WHAT THE EXERCISE ASKS: From the entries below, transcribe exactly the lines between the line holding "block at (234, 271)" and the line holding "block at (212, 239)", inclusive; skip all other lines.

[Stored items from a collection]
----------
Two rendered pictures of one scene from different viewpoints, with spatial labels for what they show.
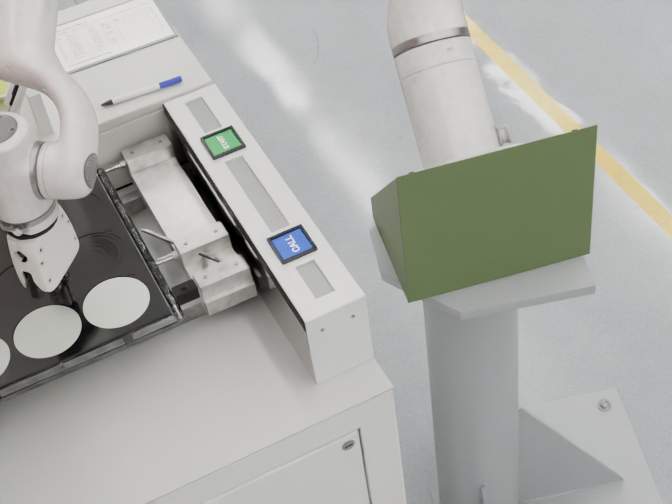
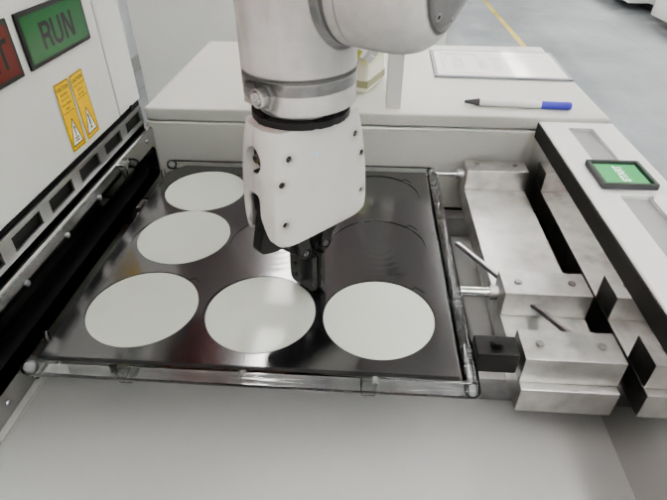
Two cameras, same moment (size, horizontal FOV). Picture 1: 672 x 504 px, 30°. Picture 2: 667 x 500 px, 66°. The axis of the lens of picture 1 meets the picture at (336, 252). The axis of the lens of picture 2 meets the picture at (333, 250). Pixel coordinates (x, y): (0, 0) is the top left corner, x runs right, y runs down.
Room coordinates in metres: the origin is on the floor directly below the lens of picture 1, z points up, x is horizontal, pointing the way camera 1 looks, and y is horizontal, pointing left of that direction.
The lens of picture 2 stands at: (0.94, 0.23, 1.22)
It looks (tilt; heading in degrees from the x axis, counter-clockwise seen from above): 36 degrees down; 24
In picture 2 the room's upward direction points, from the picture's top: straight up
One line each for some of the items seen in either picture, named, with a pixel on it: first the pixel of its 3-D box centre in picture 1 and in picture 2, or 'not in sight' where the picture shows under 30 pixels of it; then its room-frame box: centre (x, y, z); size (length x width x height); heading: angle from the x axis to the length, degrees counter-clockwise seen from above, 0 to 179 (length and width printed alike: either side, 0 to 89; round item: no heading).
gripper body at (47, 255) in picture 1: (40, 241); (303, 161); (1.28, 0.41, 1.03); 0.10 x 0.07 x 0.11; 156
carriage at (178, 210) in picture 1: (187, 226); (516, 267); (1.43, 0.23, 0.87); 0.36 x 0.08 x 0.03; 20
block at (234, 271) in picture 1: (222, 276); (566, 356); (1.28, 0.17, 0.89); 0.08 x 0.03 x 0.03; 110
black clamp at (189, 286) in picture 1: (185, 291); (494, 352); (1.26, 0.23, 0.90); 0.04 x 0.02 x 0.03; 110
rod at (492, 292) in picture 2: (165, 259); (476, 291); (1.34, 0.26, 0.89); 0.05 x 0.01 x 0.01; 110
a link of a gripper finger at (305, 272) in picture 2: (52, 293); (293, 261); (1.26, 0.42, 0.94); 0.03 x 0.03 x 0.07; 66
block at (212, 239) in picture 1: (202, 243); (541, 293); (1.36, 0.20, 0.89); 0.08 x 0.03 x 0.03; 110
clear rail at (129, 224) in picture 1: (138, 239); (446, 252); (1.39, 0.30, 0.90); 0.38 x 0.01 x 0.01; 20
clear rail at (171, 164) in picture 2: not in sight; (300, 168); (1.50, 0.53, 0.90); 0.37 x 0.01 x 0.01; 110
----------
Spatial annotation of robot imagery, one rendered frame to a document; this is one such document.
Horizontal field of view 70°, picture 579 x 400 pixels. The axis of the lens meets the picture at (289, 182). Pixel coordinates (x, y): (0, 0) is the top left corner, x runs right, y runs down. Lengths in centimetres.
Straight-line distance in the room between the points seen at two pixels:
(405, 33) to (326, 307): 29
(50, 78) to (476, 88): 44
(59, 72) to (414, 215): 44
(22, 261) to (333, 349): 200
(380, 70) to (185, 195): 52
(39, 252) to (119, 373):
----------
REPLY:
block at (234, 271) in picture 1: (222, 276); (566, 356); (1.28, 0.17, 0.89); 0.08 x 0.03 x 0.03; 110
black clamp at (189, 286) in picture 1: (185, 291); (494, 352); (1.26, 0.23, 0.90); 0.04 x 0.02 x 0.03; 110
rod at (492, 292) in picture 2: (165, 259); (476, 291); (1.34, 0.26, 0.89); 0.05 x 0.01 x 0.01; 110
a link of a gripper finger at (305, 272) in picture 2: (52, 293); (293, 261); (1.26, 0.42, 0.94); 0.03 x 0.03 x 0.07; 66
block at (212, 239) in picture 1: (202, 243); (541, 293); (1.36, 0.20, 0.89); 0.08 x 0.03 x 0.03; 110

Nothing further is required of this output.